ADME/Tox Study and Molecular Dynamics Simulations Applied in the Design of New Potential GABA-AT Inhibitors

Chalcones derivatives compounds possess several biological activities. 08 molecules were selected from the literature. PASS Server was used to predict biological activities of chalcones (1–4) and dihydrochalcones (5–8). Pharmacokinetic and toxicological properties (ADME/Tox) of chalcones derivatives were calculated via preADMET Server. We investigated the interaction mode of selected compounds against GABA aminotransferase (GABA-AT) -PDB code 4Y0I- target indicated by PASS, using GOLD program in our molecular docking study.
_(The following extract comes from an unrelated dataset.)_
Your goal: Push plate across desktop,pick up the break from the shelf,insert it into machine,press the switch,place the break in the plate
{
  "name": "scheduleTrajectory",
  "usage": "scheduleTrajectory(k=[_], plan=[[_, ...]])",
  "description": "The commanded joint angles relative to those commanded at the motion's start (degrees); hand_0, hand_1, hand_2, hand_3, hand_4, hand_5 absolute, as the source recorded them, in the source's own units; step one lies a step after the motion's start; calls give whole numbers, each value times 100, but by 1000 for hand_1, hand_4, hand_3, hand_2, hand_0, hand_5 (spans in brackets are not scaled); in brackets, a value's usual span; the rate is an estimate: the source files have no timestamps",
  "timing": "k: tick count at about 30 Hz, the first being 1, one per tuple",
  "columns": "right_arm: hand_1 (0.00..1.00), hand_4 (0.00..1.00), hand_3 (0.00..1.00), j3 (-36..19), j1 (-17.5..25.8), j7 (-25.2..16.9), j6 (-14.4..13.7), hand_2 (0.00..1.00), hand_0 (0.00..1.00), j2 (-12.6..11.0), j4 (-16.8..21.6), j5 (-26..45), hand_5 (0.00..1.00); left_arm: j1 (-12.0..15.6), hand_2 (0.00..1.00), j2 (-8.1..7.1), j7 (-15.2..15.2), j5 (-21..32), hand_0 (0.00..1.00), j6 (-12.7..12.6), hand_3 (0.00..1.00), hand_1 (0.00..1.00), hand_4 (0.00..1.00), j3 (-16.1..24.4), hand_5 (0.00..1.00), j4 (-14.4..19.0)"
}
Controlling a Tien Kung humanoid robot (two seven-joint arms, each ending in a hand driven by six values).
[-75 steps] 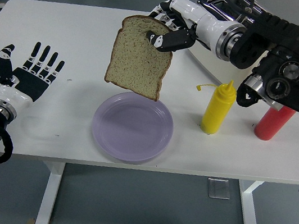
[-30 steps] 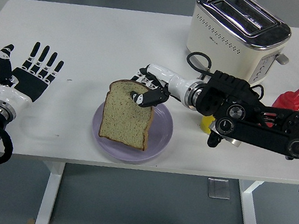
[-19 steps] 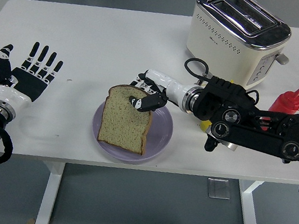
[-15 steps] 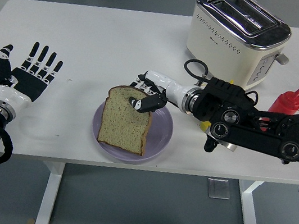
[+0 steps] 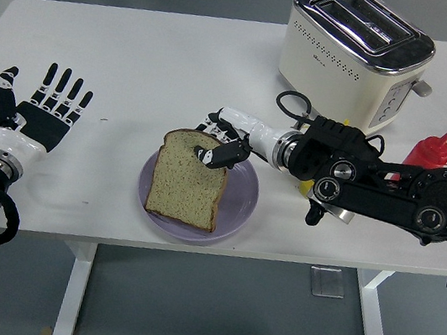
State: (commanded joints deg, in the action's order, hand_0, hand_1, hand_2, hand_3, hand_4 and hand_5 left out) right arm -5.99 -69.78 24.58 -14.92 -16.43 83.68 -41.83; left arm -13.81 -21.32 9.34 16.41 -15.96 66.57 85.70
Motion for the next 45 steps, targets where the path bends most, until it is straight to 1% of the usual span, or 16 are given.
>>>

Our analysis was based on the interactions with Glu270, Arg445, Lys329, and Arg192 present in the active site, and indicated compounds 2, 5, and 6 as the most promising inhibitors. Molecular dynamics (MD) simulations were carried out via Biovia Discovery Studio software, based on the CHARMm force-field engine, using as input top-ranked docking poses obtained for the selected 2, 5, and 6, regarding the same crystallographic GABA-AT enzyme structure. Our results showed these compounds could bind strongly to plasma proteins, with a variation in the range of 90.21% to 100%. Compound 5 exhibited CBrain/CBlood = 1.07505 considered active in the CNS, while compounds 2 and 6 showed low values 0.34815 and 0.28086, respectively, therefore regarded as inactive. Analyses of RMSDs obtained for such three chalcones reveal a higher stabilization for the complex GABA-AT enzyme-chalcone 6, since a lower fluctuation of RMSD values is for it observed (from 4.0 to 7.0 Ǻ), in comparison with the values obtained for GABA-AT enzyme-chalcone 2 (RMSD from 2.5 to 8.5 Ǻ, the less stable) and GABA-AT enzyme-chalcone 5 (RMSD from 2.5 to 7.0).